ACTIVITY: From the records below, copy the lines that include "bowl".

(SOURCE RECORDS)

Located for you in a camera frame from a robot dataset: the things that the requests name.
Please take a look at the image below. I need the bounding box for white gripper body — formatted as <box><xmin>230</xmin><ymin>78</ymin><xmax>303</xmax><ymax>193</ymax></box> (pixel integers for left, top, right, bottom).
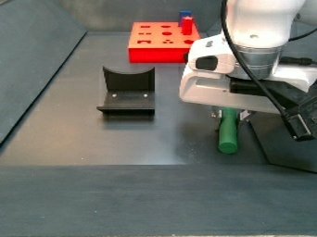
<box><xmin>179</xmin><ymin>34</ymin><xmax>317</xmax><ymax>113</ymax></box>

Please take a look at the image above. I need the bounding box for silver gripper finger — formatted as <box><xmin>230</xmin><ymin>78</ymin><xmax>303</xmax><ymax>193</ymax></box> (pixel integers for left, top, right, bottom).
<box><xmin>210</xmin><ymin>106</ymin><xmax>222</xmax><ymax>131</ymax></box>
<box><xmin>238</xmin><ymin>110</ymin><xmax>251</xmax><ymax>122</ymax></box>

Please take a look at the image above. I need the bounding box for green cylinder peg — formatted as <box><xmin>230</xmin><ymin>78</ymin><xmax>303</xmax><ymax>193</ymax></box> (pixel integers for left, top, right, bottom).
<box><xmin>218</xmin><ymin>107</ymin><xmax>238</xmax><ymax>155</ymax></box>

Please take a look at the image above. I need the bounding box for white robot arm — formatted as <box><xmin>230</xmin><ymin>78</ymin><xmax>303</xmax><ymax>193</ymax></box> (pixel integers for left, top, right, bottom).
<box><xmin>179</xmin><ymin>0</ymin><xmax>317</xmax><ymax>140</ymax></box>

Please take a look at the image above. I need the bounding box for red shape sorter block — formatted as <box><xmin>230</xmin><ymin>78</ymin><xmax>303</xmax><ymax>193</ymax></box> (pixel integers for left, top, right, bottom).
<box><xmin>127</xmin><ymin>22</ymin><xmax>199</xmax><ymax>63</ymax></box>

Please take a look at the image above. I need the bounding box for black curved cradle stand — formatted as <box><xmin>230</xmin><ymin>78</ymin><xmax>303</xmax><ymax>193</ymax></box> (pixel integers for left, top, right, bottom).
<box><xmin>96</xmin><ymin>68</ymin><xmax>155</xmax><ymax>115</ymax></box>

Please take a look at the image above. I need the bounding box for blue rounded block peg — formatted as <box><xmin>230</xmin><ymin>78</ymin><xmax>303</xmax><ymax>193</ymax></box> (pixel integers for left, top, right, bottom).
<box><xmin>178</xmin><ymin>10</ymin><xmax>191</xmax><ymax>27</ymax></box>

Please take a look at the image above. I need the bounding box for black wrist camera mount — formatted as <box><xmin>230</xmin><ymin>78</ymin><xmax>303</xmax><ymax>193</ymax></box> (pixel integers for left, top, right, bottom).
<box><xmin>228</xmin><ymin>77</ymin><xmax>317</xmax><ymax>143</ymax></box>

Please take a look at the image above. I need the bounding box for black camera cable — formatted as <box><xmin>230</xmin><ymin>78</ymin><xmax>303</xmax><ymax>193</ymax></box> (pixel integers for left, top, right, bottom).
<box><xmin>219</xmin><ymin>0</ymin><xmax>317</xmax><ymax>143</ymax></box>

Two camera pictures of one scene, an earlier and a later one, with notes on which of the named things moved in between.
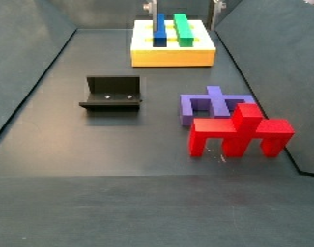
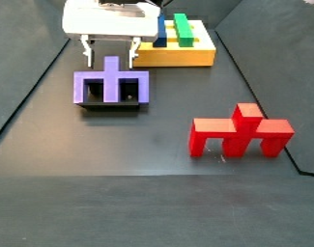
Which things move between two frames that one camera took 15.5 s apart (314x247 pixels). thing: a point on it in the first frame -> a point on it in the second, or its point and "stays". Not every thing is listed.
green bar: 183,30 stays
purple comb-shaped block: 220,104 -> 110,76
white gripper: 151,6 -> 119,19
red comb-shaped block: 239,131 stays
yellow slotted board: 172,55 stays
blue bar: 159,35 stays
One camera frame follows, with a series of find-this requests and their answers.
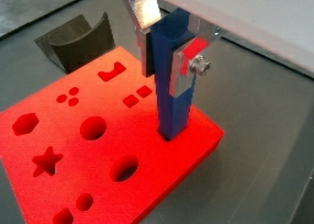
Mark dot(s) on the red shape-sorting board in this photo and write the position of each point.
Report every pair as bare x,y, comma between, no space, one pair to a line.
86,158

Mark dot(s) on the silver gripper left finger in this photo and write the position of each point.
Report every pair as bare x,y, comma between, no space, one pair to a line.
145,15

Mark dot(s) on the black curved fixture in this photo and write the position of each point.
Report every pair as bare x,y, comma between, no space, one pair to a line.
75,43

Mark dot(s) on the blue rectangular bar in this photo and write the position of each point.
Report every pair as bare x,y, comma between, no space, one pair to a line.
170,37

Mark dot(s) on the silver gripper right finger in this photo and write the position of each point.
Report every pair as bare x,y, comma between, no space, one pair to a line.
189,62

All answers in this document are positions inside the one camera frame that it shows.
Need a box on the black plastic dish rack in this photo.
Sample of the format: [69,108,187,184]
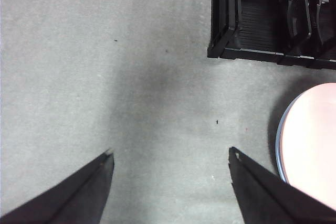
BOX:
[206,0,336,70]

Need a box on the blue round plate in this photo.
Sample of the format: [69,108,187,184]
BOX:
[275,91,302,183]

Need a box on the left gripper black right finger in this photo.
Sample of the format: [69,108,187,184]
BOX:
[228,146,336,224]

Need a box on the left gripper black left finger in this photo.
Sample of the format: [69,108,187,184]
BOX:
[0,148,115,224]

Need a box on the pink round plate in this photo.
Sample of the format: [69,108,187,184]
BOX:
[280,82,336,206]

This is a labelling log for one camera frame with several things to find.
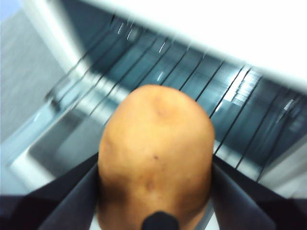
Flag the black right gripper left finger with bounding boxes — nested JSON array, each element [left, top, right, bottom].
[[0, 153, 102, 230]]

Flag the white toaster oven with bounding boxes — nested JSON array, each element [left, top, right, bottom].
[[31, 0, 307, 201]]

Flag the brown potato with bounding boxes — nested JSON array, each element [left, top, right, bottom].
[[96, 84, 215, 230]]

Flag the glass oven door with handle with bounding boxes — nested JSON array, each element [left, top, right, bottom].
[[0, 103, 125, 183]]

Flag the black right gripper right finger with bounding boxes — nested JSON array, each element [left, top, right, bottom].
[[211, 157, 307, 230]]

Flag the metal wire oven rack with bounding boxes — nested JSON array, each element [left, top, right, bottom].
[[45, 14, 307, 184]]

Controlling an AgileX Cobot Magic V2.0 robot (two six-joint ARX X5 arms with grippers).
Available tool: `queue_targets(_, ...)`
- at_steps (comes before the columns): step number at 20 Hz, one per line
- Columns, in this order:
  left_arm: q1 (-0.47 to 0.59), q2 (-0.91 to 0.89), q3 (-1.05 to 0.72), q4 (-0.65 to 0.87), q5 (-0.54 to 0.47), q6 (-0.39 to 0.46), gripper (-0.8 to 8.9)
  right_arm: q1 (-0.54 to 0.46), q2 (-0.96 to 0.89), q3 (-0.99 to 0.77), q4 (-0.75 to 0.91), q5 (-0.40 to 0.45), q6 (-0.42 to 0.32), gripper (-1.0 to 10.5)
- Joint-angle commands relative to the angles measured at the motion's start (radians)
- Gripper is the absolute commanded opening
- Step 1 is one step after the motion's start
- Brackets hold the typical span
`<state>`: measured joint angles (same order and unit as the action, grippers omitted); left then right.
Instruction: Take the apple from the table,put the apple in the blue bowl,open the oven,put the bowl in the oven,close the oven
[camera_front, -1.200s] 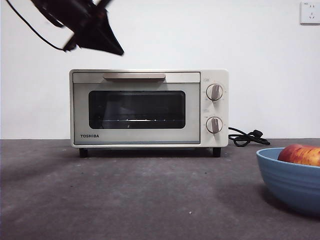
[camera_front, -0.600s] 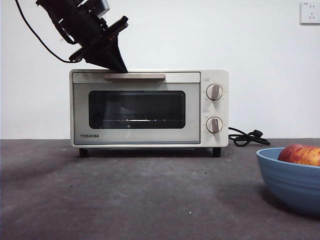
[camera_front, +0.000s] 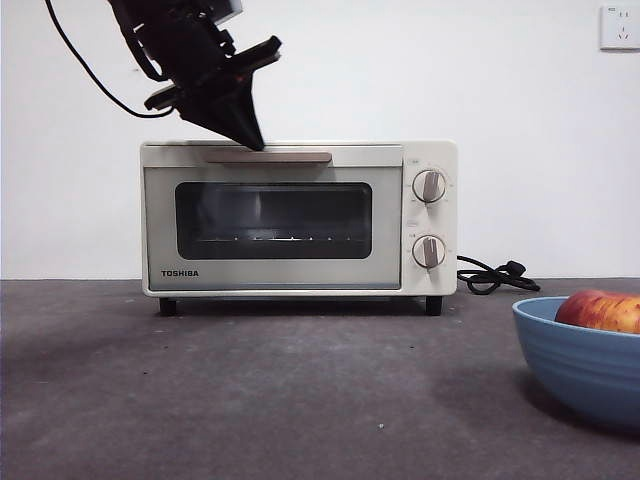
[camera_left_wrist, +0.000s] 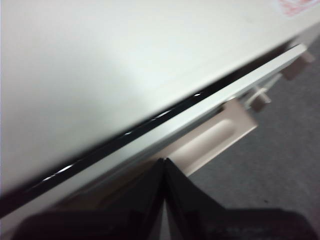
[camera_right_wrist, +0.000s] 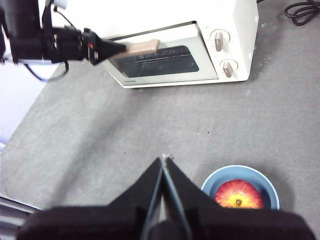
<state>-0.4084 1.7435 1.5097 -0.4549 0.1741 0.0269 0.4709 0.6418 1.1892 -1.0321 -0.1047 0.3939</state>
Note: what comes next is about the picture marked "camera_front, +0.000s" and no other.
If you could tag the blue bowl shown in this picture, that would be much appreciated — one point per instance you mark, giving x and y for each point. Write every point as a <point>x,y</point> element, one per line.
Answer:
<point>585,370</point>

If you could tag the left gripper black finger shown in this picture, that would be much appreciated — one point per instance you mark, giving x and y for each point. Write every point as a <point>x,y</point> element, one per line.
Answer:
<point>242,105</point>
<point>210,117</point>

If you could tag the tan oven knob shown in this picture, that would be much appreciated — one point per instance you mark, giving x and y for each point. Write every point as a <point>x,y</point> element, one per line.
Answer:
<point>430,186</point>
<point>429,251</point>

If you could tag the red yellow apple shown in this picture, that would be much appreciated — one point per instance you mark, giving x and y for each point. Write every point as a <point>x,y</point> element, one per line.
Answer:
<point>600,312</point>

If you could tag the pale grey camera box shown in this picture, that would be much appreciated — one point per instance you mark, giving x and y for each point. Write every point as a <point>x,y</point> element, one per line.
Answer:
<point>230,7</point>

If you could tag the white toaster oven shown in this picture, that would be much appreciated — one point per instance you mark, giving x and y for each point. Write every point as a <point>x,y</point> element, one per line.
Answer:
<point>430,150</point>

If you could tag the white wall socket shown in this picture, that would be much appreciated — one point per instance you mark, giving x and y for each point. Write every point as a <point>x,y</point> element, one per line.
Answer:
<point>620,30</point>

(End SOURCE RECORDS)

EXERCISE RESPONSE:
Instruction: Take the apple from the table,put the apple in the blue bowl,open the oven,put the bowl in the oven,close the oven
If you could tag the blue bowl shown in this picture, that would be much appreciated — one point per instance you mark, giving x and y for each point. Write every point as a <point>x,y</point> element, one per line.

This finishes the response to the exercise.